Trouble in the Terraces of my mind

hey...me writing here is a hell of a lot cheaper than therapy...

Saturday, April 28, 2007

OK, i have no clue what the hell is going on these days. I just had a week where I worked three, 13 hour shifts in a row, I haven't slept much at all the past week, so my mind is mush right now. Then out of the blue I hear people are upset with me over my blog and what is said. SO let me just state something here right now that i told a few people this week.

First, when I write one of these entries, it's done right then and just put up. I don't sit here and re-read it, edit it (outside of spell check), anything. It's what I feel at the moment, and right off the top of my head. Doing it in that way means that sometimes I say things over the line. I take responsibility for what I said, but I do NOT apologize for anything I say here. What I write here I feel is right at the time, and as I said it's how I feel when I pop on Neooffice to write an entry before uploading it to here. I am at a point where I don't care what others think of me and trying to please everyone. I know who I am, and I am happy with that. If anyone doesn't like that, well that's your problem isn't it?!?!?

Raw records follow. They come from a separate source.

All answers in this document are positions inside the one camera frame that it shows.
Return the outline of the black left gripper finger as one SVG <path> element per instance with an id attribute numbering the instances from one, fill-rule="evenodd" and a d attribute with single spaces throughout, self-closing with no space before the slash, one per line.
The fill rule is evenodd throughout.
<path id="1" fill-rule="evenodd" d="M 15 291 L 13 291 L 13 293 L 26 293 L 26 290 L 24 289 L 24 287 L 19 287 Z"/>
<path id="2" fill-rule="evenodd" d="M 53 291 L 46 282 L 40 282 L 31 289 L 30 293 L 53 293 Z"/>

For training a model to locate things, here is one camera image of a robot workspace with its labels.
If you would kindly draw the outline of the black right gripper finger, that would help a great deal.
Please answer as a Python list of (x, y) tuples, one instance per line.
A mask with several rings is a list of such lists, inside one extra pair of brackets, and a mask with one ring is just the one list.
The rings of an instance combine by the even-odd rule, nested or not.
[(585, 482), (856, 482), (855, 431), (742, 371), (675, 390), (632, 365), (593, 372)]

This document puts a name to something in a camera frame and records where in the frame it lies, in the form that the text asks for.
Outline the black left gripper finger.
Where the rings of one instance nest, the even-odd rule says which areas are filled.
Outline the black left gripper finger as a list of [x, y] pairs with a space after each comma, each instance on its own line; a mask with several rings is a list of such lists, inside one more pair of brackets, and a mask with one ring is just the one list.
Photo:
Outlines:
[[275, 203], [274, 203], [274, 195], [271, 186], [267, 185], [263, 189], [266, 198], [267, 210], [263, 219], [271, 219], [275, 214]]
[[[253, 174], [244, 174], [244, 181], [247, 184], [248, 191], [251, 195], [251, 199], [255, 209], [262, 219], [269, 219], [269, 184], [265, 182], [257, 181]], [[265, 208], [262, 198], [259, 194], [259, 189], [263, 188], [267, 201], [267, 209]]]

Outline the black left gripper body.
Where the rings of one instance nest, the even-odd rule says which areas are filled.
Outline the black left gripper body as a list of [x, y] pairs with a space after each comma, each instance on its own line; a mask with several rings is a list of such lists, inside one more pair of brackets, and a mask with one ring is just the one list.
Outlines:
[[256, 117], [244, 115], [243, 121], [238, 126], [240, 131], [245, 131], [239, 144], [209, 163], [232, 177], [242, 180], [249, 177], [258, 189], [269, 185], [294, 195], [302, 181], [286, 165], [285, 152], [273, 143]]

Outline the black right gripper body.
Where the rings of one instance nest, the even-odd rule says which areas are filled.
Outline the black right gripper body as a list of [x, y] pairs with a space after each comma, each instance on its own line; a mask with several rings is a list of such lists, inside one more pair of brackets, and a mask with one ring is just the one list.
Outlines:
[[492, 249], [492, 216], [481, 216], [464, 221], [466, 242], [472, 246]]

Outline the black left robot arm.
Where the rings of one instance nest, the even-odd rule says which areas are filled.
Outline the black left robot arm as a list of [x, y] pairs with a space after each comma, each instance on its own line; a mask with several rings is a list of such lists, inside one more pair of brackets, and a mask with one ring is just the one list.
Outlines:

Also this week I learned that I should never deviate from my gut feeling. I did this a while ago and I just found out in the end it was right. Do I wish I did continue with my feeling, YES. But I learned from it and ready to move forward. Maybe it' too late to change what has happened and re-do my decision, since I feel like my gut is right. But I do know that I now don't have to wonder if my hunch was the right one and be at peace about it. I can't predict the future, but I am just ready for whatever happens, there's no point in fighting a river-you just have to go with where it take you.

One more thing; it's a nice surprise to see people read this, especially people who I never met. Thanks for reading and commenting...whichever way you comment.